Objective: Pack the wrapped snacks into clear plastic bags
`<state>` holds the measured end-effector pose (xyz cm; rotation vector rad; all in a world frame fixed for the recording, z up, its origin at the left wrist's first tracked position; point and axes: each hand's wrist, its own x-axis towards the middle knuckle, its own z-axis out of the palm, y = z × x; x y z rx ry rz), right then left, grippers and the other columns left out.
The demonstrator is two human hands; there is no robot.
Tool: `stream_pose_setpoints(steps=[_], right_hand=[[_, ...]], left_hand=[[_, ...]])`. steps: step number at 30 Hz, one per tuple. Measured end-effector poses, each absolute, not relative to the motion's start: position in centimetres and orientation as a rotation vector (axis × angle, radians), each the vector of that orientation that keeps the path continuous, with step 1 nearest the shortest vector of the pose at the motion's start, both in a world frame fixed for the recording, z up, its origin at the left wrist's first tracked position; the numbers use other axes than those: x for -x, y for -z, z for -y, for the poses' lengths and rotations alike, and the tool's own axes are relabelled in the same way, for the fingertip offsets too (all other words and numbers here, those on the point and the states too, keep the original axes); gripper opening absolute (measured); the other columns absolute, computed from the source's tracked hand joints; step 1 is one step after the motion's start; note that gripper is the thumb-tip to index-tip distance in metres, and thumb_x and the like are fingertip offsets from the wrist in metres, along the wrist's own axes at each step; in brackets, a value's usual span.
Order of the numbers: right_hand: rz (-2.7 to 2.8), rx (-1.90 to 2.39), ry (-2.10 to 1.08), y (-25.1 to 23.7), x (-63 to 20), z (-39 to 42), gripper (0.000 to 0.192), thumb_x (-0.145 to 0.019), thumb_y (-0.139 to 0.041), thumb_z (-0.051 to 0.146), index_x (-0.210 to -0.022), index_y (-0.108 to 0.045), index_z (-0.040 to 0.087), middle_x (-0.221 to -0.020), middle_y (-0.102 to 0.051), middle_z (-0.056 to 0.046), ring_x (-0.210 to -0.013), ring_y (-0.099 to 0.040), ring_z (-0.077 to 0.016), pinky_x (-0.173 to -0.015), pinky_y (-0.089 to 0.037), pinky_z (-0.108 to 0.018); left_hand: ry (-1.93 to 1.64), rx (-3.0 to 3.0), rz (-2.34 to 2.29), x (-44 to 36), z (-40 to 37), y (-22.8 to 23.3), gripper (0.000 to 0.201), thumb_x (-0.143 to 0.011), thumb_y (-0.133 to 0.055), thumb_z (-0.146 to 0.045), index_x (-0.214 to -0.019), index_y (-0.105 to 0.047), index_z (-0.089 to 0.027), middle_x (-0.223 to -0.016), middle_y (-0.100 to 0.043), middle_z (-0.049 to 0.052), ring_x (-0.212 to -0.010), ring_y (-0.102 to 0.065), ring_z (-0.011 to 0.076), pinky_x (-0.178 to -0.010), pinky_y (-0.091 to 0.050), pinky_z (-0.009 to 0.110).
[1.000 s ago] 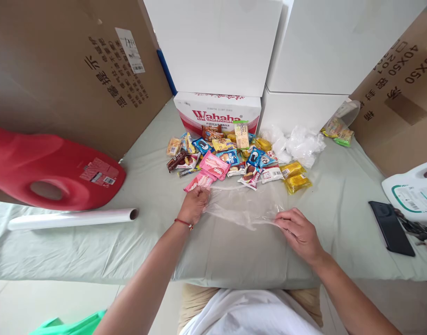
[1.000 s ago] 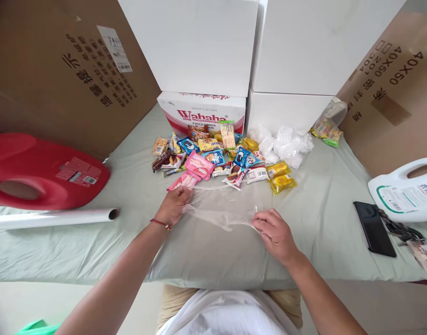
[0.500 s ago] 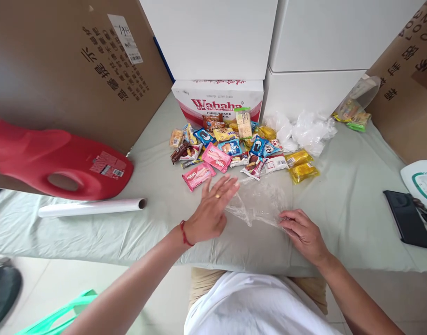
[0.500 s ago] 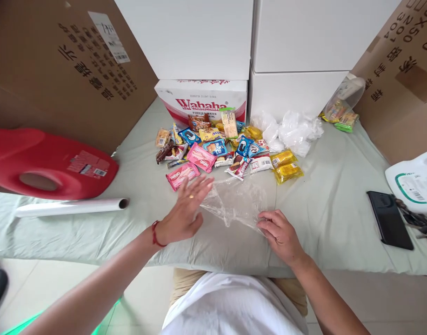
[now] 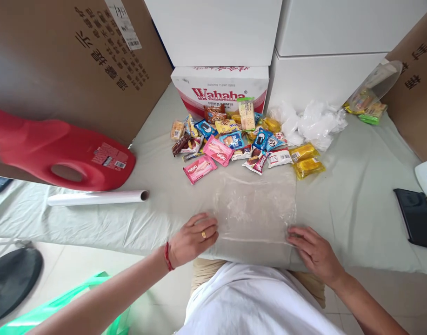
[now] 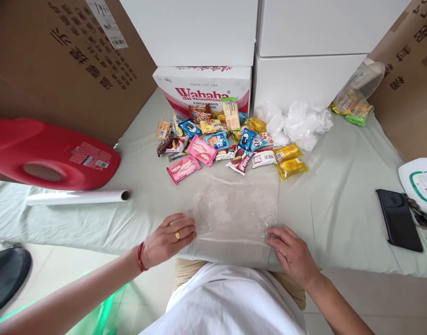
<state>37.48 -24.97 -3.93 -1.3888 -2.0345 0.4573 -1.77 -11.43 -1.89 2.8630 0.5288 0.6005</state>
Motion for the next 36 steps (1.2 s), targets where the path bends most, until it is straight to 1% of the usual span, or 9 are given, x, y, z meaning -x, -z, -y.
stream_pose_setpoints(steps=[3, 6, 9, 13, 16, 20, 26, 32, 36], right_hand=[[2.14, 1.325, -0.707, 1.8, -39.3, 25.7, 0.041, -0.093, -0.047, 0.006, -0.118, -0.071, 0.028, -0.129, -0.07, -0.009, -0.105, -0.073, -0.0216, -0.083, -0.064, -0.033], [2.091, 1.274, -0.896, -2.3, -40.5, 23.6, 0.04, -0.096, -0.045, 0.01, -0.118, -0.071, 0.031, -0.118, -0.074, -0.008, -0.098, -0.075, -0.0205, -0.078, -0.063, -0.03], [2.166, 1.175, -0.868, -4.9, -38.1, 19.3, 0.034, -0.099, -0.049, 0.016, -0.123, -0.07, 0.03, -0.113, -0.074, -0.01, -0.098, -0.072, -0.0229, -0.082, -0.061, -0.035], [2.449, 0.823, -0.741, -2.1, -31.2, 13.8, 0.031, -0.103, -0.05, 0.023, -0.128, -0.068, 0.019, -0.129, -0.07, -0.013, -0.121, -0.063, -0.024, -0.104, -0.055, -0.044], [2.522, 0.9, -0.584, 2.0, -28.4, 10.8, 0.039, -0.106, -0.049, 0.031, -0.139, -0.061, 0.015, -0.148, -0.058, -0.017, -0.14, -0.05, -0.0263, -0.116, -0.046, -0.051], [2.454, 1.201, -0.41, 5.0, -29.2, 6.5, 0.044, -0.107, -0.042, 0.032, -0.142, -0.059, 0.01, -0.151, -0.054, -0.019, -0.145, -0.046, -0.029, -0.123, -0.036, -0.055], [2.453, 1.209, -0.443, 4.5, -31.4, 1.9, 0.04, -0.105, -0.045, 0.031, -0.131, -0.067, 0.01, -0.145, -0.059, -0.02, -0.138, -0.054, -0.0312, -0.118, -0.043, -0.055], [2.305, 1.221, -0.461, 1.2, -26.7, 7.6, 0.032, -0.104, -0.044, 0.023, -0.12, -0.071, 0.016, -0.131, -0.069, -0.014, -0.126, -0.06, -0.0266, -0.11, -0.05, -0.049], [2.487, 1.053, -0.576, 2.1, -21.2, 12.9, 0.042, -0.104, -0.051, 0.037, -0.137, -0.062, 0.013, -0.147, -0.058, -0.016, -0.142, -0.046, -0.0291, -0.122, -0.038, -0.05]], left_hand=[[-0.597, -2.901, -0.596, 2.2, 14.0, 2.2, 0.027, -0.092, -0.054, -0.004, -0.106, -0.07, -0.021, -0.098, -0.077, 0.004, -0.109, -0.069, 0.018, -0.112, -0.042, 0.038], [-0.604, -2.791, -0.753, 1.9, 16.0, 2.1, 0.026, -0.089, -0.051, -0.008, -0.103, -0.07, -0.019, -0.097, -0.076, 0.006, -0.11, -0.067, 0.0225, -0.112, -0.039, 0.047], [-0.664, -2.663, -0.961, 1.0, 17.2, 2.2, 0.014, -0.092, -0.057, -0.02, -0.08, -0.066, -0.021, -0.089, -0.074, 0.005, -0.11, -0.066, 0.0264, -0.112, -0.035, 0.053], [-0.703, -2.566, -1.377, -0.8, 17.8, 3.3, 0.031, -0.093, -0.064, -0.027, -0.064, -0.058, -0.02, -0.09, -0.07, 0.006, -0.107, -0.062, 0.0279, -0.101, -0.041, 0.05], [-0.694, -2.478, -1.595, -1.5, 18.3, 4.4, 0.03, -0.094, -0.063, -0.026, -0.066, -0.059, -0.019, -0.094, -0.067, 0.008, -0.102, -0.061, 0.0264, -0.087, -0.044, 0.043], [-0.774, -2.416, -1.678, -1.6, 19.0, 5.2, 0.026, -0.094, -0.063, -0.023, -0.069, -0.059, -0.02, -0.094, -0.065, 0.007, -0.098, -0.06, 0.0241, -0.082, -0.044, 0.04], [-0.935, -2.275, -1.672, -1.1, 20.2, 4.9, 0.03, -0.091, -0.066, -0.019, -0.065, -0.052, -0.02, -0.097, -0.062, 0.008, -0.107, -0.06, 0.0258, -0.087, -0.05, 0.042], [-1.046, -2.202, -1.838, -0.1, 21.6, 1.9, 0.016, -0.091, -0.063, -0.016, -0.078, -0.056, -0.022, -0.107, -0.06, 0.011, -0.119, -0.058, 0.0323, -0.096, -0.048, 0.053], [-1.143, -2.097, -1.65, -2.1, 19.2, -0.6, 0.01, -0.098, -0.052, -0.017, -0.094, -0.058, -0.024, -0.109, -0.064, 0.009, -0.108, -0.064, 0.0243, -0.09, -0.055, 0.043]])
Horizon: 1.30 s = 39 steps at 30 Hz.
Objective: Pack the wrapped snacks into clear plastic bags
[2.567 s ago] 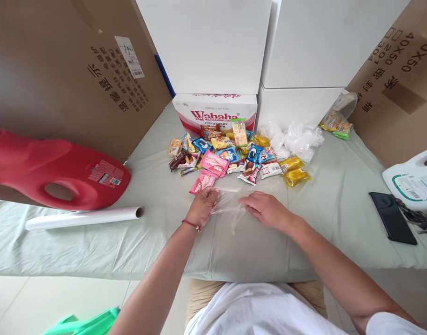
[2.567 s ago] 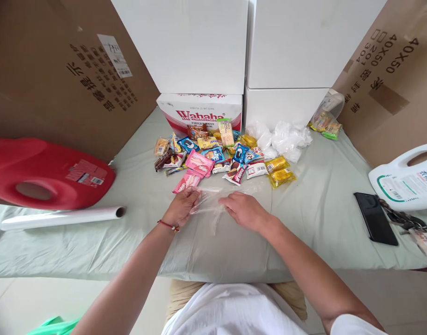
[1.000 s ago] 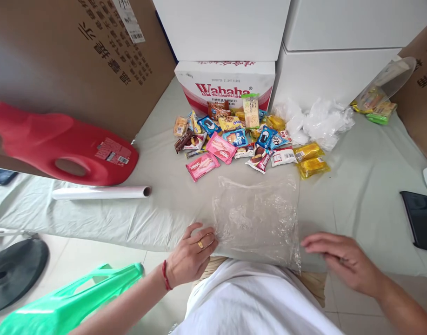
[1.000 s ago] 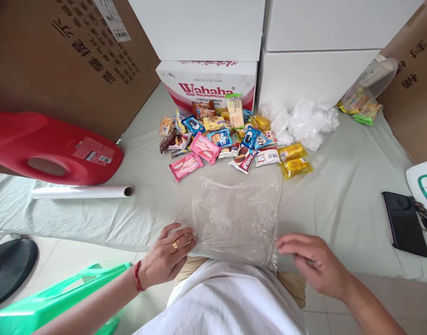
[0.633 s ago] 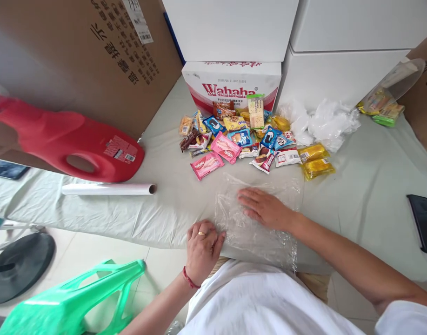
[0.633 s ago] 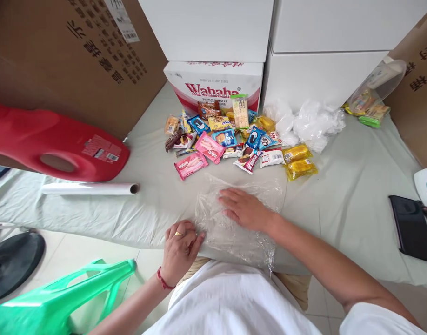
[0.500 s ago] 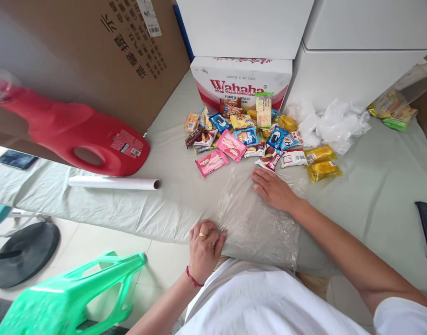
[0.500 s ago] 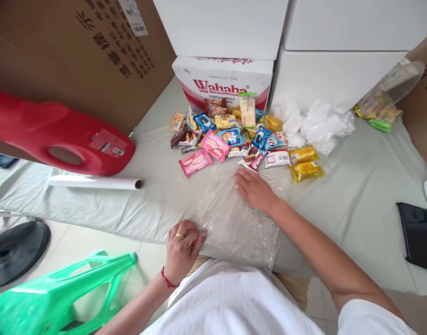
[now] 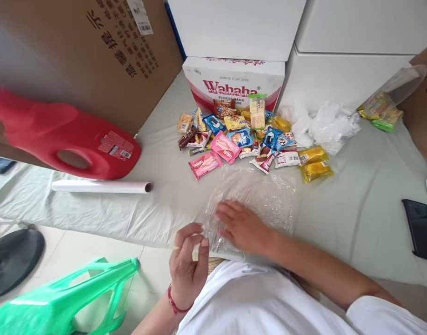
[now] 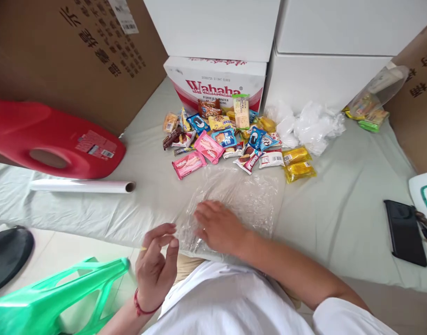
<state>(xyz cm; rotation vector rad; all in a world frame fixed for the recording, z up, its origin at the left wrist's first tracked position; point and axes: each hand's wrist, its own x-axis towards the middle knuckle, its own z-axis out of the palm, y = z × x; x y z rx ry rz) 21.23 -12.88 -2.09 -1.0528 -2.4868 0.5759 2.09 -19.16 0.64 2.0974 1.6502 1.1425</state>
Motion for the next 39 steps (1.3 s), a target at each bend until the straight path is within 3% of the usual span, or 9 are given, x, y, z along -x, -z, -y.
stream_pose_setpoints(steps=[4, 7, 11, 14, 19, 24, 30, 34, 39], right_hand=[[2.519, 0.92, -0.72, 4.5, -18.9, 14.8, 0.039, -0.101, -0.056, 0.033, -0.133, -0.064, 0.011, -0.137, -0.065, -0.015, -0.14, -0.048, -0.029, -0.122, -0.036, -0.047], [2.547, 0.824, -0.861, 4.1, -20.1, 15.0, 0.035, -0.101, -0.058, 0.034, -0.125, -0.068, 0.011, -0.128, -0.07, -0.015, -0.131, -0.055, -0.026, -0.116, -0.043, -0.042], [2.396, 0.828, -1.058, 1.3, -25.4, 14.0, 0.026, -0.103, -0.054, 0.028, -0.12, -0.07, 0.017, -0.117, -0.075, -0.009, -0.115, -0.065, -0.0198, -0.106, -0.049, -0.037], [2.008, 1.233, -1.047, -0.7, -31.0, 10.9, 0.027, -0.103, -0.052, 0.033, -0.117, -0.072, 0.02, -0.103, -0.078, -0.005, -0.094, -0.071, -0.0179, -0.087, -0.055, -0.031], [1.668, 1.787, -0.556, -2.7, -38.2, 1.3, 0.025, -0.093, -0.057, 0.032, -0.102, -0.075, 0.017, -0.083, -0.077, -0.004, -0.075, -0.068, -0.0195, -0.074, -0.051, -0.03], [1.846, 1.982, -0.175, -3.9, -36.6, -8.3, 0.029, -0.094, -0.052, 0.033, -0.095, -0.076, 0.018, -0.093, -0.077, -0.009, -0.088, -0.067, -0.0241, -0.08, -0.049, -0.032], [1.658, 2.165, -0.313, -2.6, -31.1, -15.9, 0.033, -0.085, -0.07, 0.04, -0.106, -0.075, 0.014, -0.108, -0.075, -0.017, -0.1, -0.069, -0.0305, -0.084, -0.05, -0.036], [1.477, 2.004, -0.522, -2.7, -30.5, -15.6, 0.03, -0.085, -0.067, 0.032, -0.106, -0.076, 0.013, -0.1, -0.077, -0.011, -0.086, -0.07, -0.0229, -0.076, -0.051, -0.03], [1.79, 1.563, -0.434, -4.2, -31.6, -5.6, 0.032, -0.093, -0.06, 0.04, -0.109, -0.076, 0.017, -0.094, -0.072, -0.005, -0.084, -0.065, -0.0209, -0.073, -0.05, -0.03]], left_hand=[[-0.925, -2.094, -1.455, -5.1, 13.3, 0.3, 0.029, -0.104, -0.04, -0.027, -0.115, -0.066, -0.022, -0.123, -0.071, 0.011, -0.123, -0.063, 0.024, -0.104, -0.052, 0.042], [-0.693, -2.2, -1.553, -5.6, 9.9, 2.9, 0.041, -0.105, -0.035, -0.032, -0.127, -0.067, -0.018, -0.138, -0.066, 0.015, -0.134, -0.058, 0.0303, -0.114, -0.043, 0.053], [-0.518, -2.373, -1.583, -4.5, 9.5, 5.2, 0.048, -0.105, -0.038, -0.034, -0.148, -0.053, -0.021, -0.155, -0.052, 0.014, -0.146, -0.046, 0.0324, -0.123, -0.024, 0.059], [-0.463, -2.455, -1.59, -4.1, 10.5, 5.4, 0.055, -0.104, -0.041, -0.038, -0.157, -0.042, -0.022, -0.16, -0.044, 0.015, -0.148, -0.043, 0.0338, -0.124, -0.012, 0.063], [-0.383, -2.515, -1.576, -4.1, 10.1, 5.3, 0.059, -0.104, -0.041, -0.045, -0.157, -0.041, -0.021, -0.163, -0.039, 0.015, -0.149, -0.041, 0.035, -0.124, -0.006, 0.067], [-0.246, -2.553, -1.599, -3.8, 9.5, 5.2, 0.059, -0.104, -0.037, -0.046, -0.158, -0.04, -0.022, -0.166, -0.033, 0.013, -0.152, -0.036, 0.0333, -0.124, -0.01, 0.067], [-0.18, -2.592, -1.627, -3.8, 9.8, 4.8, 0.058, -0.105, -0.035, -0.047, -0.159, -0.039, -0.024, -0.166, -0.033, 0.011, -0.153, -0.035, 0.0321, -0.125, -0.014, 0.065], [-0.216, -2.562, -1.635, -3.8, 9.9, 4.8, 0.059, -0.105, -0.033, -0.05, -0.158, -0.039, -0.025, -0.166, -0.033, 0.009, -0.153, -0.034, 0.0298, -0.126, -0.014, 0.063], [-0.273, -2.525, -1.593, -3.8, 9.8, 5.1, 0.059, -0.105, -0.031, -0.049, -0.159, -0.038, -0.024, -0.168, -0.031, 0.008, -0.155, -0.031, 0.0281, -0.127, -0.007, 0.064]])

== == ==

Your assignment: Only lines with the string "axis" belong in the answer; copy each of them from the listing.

Response to this task:
`<state>` holds the measured end-effector pose (xyz cm; rotation vector rad; all in a world frame fixed for the recording, z up, its origin at the left wrist's first tracked position; point and axes: each hand's wrist, its own x-axis towards the middle knuckle, its own z-axis out of the palm, y = z × x; x y z rx ry rz), right then left, grippers and the other columns left out.
Tool: `stream_pose_setpoints(steps=[_], right_hand=[[_, ...]], left_hand=[[_, ...]])`. steps: step number at 30 Hz, one per tuple. Measured end-effector poses, each absolute, not relative to the motion's start: position in centimetres and orientation as a rotation vector (axis × angle, radians), each the vector of that orientation that keeps the path continuous, with step 1 nearest the shortest vector of the pose at the motion's start, both in a world frame fixed for the recording, z up, its origin at the left wrist's first tracked position; the numbers use other axes than those: x for -x, y for -z, z for -y, for the poses' lengths and rotations alike, and the tool's own axes are relabelled in the same way, for the fingertip offsets too (all other words and numbers here, those on the point and the states too, keep the original axes); gripper opening absolute (measured); the other columns absolute, computed from the source's tracked hand joints; step 1 is one step after the motion's start; note that gripper is the thumb-tip to index-tip distance in metres, and thumb_x and the like are fingertip offsets from the wrist in metres, along the wrist's own axes at each step; in brackets, a value's usual span.
<state>(xyz cm; rotation vector rad; all in a world frame fixed for the recording, z up, its origin at the left wrist's first tracked position; point and axes: each hand's wrist, its own x-axis towards the middle knuckle, its own z-axis out of the palm, y = z × x; x y z rx ry rz) 21.23 -12.88 -2.09 -1.0528 -2.4868 0.5759 2.09 -19.16 0.64 2.0974 1.6502 1.1425</state>

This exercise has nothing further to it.